Hindi novelist and playwright (1889 – 1969)

Vrindavan Lal verma (9 January 1889 – 23 February 1969) was a Hindi novelist and playwright. He was honoured with Padma Bhushan for his literary works; Agra University presented him with honorary D. Lit. He received Soviet Land Nehru Award and the government India also awarded him for his novel, Jhansi Ki Rani.

== Life and career ==
He was drawn toward mythological and historical narratives from early childhood.
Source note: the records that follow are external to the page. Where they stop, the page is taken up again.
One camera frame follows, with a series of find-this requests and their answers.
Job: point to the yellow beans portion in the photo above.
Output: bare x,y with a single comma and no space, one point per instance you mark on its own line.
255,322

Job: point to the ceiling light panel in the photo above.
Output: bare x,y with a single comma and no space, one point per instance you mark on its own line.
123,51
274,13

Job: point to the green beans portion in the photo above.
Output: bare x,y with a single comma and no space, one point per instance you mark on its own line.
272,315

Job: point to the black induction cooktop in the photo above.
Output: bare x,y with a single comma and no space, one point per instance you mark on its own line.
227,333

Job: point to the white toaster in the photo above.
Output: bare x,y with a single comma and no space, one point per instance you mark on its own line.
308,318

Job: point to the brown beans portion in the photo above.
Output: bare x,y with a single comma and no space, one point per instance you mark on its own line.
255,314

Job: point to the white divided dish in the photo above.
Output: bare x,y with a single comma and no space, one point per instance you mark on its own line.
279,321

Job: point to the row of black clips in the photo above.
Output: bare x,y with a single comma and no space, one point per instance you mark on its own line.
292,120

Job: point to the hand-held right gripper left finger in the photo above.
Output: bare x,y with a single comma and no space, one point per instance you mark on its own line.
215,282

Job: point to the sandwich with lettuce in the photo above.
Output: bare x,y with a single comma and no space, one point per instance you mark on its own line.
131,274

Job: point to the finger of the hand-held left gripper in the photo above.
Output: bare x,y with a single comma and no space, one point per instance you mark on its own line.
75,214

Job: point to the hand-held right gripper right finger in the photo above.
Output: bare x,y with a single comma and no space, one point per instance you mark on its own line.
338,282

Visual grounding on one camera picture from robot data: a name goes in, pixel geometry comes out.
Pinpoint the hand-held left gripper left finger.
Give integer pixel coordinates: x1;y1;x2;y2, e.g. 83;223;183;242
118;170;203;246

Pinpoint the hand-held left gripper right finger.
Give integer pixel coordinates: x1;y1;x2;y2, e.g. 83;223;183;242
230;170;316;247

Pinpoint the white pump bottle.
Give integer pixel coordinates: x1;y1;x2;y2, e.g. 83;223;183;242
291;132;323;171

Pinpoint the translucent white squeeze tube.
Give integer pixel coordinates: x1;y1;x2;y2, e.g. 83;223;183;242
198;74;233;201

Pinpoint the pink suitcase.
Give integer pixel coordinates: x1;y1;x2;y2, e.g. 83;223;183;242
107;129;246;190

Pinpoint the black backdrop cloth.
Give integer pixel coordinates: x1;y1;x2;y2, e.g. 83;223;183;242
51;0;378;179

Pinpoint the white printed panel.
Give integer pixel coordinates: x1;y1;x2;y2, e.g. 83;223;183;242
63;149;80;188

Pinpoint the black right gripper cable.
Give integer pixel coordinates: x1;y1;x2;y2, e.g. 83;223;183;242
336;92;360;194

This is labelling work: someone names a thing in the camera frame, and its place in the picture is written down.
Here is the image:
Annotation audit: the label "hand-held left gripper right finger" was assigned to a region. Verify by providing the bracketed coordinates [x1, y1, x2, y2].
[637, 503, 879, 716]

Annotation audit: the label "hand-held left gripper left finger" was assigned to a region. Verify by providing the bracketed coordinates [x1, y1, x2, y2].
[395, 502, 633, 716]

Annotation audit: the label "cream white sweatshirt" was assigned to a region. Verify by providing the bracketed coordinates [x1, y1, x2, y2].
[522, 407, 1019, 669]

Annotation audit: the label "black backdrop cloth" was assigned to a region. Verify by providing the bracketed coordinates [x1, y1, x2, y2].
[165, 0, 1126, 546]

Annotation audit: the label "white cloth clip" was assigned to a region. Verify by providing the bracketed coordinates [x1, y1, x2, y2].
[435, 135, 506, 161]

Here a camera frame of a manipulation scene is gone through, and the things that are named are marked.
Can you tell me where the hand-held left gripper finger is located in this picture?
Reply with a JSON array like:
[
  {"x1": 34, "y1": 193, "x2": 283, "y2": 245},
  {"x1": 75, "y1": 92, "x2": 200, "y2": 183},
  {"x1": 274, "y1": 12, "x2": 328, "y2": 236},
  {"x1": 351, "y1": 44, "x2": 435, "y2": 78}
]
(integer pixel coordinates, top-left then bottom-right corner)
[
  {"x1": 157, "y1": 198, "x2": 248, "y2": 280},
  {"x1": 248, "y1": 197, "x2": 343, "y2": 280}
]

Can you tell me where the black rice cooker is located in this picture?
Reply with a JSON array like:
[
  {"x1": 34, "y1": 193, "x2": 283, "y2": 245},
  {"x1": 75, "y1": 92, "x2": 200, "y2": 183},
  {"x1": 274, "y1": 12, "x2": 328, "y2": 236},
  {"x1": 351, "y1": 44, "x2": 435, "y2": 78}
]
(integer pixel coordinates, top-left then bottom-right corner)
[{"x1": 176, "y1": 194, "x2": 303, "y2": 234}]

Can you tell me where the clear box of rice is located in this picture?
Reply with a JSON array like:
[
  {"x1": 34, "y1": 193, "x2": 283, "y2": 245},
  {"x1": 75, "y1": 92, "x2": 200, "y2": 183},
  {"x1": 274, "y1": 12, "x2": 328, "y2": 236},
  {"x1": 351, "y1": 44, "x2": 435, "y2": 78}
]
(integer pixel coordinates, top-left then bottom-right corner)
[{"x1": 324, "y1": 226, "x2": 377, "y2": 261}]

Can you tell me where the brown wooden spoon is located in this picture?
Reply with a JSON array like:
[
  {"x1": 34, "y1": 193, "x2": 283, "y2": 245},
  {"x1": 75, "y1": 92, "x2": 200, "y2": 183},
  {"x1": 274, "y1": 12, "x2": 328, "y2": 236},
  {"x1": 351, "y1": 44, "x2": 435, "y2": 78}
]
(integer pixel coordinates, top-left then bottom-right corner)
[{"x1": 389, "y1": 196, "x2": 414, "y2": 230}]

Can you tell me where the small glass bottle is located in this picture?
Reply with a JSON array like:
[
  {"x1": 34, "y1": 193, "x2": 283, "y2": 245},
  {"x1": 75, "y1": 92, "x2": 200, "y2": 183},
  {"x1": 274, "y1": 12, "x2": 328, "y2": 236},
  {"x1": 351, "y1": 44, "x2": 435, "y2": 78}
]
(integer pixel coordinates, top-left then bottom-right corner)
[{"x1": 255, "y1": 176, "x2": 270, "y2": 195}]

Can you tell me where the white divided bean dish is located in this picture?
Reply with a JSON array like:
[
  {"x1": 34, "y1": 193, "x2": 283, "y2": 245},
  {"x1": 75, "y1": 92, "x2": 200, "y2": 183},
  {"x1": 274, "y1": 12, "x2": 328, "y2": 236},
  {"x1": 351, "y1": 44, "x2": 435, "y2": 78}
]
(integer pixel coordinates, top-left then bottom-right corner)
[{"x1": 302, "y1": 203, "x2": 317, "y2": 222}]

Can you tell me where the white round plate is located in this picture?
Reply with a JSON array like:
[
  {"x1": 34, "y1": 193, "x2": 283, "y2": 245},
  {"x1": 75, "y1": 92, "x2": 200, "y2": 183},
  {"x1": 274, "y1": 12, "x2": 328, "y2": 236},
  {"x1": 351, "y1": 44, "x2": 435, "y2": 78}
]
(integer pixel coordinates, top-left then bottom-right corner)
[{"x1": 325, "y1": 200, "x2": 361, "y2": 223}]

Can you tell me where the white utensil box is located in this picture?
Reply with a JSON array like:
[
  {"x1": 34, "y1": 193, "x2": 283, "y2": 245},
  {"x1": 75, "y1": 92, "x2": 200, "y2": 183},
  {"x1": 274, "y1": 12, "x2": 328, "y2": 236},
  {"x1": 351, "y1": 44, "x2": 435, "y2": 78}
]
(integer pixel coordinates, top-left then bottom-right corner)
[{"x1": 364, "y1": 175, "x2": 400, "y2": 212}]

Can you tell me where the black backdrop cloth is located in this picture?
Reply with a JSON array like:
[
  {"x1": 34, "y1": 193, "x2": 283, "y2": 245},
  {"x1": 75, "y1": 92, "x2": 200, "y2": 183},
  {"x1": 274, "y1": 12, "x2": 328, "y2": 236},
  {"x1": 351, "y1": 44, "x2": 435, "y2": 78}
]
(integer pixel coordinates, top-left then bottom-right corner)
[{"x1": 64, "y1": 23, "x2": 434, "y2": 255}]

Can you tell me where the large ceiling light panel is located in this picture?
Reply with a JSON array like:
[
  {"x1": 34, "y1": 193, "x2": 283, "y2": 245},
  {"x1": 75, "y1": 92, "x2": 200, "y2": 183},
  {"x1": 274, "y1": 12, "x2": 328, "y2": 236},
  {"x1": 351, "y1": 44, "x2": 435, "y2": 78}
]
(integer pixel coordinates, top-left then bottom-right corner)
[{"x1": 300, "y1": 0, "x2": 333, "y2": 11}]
His masterpiece, Mriganayani, set at the end of the 15th century in Gwalior, tells the legend of Man Singh Tomar and his "doe-eyed queen" Mrignayani.

His historical novels are
- Gadh Kundar (1927)
- Virata ki Padmini (1930)
- Musahibju (1943)
- Jhansi ki Rani (1946)
- Kachnar (1947)
- Madavji Sindhia (1949)
- Tute Kante (1949)
- Mriganayani (1950)
- Bhuvan Vikram (1954)
- Ahilya Bai (1955)
- Rani Durgavati
- Lalitaditya

Varma's social novels include
- Sangam (1928)
- Lagan (1929)
- Pratyagat (1929)
- Kundali Chakra (1932)
- Prem ki Bheni (1939)
- Kabhi na Kabhi (1945)
- Achal Mera Koyi (1947)
- Rakhi ki Laj (1947)
- Sona (1947)
- Amar Bel (1952).

His plays include an adaptation of his novel, Jhansi ki Rani, Hans Mayur (1950), Bans ki Phans (1950), Pile Hath (1950), Purva ki Aur (1951), Kevat (1951), Nilkanth (1951), Mangal Sutra (1952), Birbal (1953), and Lalit Vikram (1953).

Varma wrote short stories also which have been published in seven volumes. His autobiography Apni Kahani has also been applauded.